_Work instructions:_ Please copy out each entry, word for word.

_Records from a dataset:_
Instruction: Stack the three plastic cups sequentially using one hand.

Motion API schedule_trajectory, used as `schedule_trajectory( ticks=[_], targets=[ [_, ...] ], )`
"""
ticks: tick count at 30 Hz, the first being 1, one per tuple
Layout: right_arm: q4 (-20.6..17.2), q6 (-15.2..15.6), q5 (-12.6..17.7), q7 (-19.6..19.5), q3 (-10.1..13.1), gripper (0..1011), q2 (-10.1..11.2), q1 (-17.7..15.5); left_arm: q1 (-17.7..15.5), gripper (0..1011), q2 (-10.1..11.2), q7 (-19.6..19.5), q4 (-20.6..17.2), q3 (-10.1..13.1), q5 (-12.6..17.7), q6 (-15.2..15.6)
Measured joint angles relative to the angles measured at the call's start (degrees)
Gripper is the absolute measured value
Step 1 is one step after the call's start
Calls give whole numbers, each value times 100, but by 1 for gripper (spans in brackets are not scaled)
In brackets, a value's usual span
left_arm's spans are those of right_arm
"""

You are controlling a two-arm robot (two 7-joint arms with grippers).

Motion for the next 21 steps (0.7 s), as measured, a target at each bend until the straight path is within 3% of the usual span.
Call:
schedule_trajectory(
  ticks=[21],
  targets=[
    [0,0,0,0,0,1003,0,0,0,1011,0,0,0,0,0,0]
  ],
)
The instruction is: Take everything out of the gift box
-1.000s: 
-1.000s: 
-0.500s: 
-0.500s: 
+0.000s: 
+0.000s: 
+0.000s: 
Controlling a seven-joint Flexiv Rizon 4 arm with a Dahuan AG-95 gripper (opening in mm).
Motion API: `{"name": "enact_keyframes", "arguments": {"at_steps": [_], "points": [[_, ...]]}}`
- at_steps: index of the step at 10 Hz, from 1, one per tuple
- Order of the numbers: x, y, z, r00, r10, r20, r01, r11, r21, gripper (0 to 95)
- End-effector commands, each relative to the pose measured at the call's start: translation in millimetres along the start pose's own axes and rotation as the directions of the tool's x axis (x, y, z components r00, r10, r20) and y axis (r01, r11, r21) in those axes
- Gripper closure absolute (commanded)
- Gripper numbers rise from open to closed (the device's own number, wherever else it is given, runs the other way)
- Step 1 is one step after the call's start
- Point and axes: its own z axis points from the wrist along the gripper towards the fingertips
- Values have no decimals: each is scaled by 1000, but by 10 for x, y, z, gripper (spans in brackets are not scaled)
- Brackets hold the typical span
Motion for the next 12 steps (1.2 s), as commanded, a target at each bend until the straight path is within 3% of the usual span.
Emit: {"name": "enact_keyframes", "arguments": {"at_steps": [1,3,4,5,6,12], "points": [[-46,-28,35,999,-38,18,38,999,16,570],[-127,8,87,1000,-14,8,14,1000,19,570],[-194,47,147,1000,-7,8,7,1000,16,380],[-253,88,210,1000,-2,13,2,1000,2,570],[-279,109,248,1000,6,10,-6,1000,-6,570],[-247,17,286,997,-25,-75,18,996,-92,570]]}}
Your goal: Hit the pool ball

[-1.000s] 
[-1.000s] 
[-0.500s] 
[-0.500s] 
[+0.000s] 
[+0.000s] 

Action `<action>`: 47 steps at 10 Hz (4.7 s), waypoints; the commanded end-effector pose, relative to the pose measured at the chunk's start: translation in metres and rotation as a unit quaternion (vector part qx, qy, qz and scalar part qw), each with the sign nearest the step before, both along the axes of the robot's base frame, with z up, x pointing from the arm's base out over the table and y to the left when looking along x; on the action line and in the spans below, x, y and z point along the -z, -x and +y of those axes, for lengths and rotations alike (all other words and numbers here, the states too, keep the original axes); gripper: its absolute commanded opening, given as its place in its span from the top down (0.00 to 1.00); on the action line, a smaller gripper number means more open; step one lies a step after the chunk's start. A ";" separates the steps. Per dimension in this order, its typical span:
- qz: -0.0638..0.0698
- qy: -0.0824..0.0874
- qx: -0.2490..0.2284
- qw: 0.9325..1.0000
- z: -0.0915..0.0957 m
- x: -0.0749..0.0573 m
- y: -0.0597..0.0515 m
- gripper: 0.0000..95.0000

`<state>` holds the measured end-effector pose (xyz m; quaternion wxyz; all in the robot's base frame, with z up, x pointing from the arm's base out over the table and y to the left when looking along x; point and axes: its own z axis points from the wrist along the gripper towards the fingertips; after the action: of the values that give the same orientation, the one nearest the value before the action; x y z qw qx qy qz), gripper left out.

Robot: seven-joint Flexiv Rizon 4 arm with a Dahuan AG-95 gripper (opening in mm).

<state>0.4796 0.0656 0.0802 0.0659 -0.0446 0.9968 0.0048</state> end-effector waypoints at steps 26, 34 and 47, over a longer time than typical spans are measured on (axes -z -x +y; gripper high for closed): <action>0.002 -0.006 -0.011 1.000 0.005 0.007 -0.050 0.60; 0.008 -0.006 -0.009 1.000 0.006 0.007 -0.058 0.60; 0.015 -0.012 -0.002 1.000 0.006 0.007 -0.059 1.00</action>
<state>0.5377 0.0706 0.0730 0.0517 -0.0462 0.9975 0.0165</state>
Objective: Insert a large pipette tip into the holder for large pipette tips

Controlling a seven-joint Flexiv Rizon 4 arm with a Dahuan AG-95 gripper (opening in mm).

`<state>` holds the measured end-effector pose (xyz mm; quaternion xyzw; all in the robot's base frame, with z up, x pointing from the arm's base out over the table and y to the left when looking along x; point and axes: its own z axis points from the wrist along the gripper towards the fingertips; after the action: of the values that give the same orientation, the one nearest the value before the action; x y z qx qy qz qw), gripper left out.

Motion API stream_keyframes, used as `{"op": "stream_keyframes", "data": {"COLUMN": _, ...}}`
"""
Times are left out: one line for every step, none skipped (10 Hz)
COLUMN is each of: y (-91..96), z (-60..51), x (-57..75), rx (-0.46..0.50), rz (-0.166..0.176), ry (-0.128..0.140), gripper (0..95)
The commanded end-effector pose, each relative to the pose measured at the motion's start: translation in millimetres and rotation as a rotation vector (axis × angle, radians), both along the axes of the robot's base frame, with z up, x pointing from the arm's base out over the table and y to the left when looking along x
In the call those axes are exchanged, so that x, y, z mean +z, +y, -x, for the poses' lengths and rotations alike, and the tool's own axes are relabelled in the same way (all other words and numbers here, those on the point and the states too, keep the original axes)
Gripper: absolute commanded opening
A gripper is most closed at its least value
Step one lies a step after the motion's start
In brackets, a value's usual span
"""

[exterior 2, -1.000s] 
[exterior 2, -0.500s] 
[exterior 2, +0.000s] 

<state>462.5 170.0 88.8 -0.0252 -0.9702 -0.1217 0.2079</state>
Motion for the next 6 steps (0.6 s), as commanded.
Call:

_Response below:_
Instruction: Stack the three plastic cups sequentially using one hand.

Motion API schedule_trajectory, used as `schedule_trajectory( ticks=[_], targets=[ [_, ...] ], )`
"""
ticks: tick count at 30 Hz, the first being 1, one per tuple
Layout: right_arm: q4 (-20.6..17.2), q6 (-15.2..15.6), q5 (-12.6..17.7), q7 (-19.6..19.5), q3 (-10.1..13.1), gripper (0..1011), q2 (-10.1..11.2), q1 (-17.7..15.5); left_arm: q1 (-17.7..15.5), gripper (0..1011), q2 (-10.1..11.2), q7 (-19.6..19.5), q4 (-20.6..17.2), q3 (-10.1..13.1), q5 (-12.6..17.7), q6 (-15.2..15.6)
Measured joint angles relative to the angles measured at the call's start (degrees)
Gripper is the absolute measured value
Step 1 is one step after the call's start
Calls give whole numbers, each value times 100, but by 1 for gripper (spans in brackets are not scaled)
In brackets, a value's usual span
left_arm's spans are those of right_arm
"""

You are controlling a two-arm robot (two 7-joint arms with grippers).

Motion for the next 21 steps (0.7 s), as measured, a target at each bend until the straight path is within 3% of the usual span.
Call:
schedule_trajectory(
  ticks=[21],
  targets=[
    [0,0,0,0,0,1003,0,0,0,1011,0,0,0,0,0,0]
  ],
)
The instruction is: Take everything out of the gift box
-1.000s: 
-1.000s: 
-0.500s: 
-0.500s: 
+0.000s: 
+0.000s: 
+0.000s: 
Controlling a seven-joint Flexiv Rizon 4 arm with a Dahuan AG-95 gripper (opening in mm).
Motion API: `{"name": "enact_keyframes", "arguments": {"at_steps": [_], "points": [[_, ...]]}}`
- at_steps: index of the step at 10 Hz, from 1, one per tuple
- Order of the numbers: x, y, z, r00, r10, r20, r01, r11, r21, gripper (0 to 95)
- End-effector commands, each relative to the pose measured at the call's start: translation in millimetres along the start pose's own axes and rotation as the directions of the tool's x axis (x, y, z components r00, r10, r20) and y axis (r01, r11, r21) in those axes
- Gripper closure absolute (commanded)
- Gripper numbers rise from open to closed (the device's own number, wherever else it is given, runs the other way)
- Step 1 is one step after the call's start
- Point and axes: its own z axis points from the wrist along the gripper towards the fingertips
- Values have no decimals: each is scaled by 1000, but by 10 for x, y, z, gripper (spans in brackets are not scaled)
- Brackets hold the typical span
Motion for the next 12 steps (1.2 s), as commanded, a target at each bend until the straight path is within 3% of the usual span.
Emit: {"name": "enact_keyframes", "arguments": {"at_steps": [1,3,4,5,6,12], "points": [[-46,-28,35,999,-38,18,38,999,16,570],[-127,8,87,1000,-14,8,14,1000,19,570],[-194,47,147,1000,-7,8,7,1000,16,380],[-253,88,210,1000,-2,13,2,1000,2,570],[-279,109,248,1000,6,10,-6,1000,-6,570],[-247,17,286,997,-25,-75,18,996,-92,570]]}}
Your goal: Hit the pool ball

[-1.000s] 
[-1.000s] 
[-0.500s] 
[-0.500s] 
[+0.000s] 
[+0.000s] 

Action `<action>`: 47 steps at 10 Hz (4.7 s), waypoints; the commanded end-effector pose, relative to the pose measured at the chunk's start: translation in metres and rotation as a unit quaternion (vector part qx, qy, qz and scalar part qw), each with the sign nearest the step before, both along the axes of the robot's base frame, with z up, x pointing from the arm's base out over the table and y to the left when looking along x; on the action line and in the spans below, x, y and z point along the -z, -x and +y of those axes, for lengths and rotations alike (all other words and numbers here, the states too, keep the original axes); gripper: its absolute commanded opening, given as its place in its span from the top down (0.00 to 1.00); on the action line, a smaller gripper number means more open; step one lies a step after the chunk's start. A ";" separates the steps. Per dimension in this order, its typical span:
- qz: -0.0638..0.0698
- qy: -0.0824..0.0874
- qx: -0.2490..0.2284
- qw: 0.9325..1.0000
- z: -0.0915..0.0957 m
- x: -0.0749..0.0573 m
- y: -0.0597..0.0515 m
- gripper: 0.0000..95.0000

`<state>` holds the measured end-effector pose (xyz m; quaternion wxyz; all in the robot's base frame, with z up, x pointing from the arm's base out over the table and y to the left when looking along x; point and axes: its own z axis points from the wrist along the gripper towards the fingertips; after the action: of the values that give the same orientation, the one nearest the value before the action; x y z qw qx qy qz), gripper left out.

Robot: seven-joint Flexiv Rizon 4 arm with a Dahuan AG-95 gripper (opening in mm).

<state>0.4796 0.0656 0.0802 0.0659 -0.0446 0.9968 0.0048</state> end-effector waypoints at steps 26, 34 and 47, over a longer time than typical spans are measured on (axes -z -x +y; gripper high for closed): <action>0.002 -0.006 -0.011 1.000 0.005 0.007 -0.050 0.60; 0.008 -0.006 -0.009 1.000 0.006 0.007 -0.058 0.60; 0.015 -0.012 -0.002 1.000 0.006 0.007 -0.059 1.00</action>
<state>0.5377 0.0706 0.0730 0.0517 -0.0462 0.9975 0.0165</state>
Objective: Insert a large pipette tip into the holder for large pipette tips

Controlling a seven-joint Flexiv Rizon 4 arm with a Dahuan AG-95 gripper (opening in mm).

`<state>` holds the measured end-effector pose (xyz mm; quaternion xyzw; all in the robot's base frame, with z up, x pointing from the arm's base out over the table and y to the left when looking along x; point and axes: its own z axis points from the wrist along the gripper towards the fingertips; after the action: of the values that give the same orientation, the one nearest the value before the action; x y z qx qy qz qw), gripper left out.

Motion API stream_keyframes, used as `{"op": "stream_keyframes", "data": {"COLUMN": _, ...}}`
"""
Times are left out: one line for every step, none skipped (10 Hz)
COLUMN is each of: y (-91..96), z (-60..51), x (-57..75), rx (-0.46..0.50), rz (-0.166..0.176), ry (-0.128..0.140), gripper (0..95)
The commanded end-effector pose, each relative to the pose measured at the motion's start: translation in millimetres and rotation as a rotation vector (axis × angle, radians), both along the axes of the robot's base frame, with z up, x pointing from the arm's base out over the table and y to the left when looking along x
In the call those axes are exchanged, so that x, y, z mean +z, +y, -x, for the poses' lengths and rotations alike, and the tool's own axes are relabelled in the same way (all other words and numbers here, those on the point and the states too, keep the original axes)
Gripper: absolute commanded opening
A gripper is most closed at its least value
Step one lies a step after the motion's start
In brackets, a value's usual span
"""

[exterior 2, -1.000s] 
[exterior 2, -0.500s] 
[exterior 2, +0.000s] 

<state>462.5 170.0 88.8 -0.0252 -0.9702 -0.1217 0.2079</state>
Motion for the next 6 steps (0.6 s), as commanded.
Call:

No additional work remains on the exercise.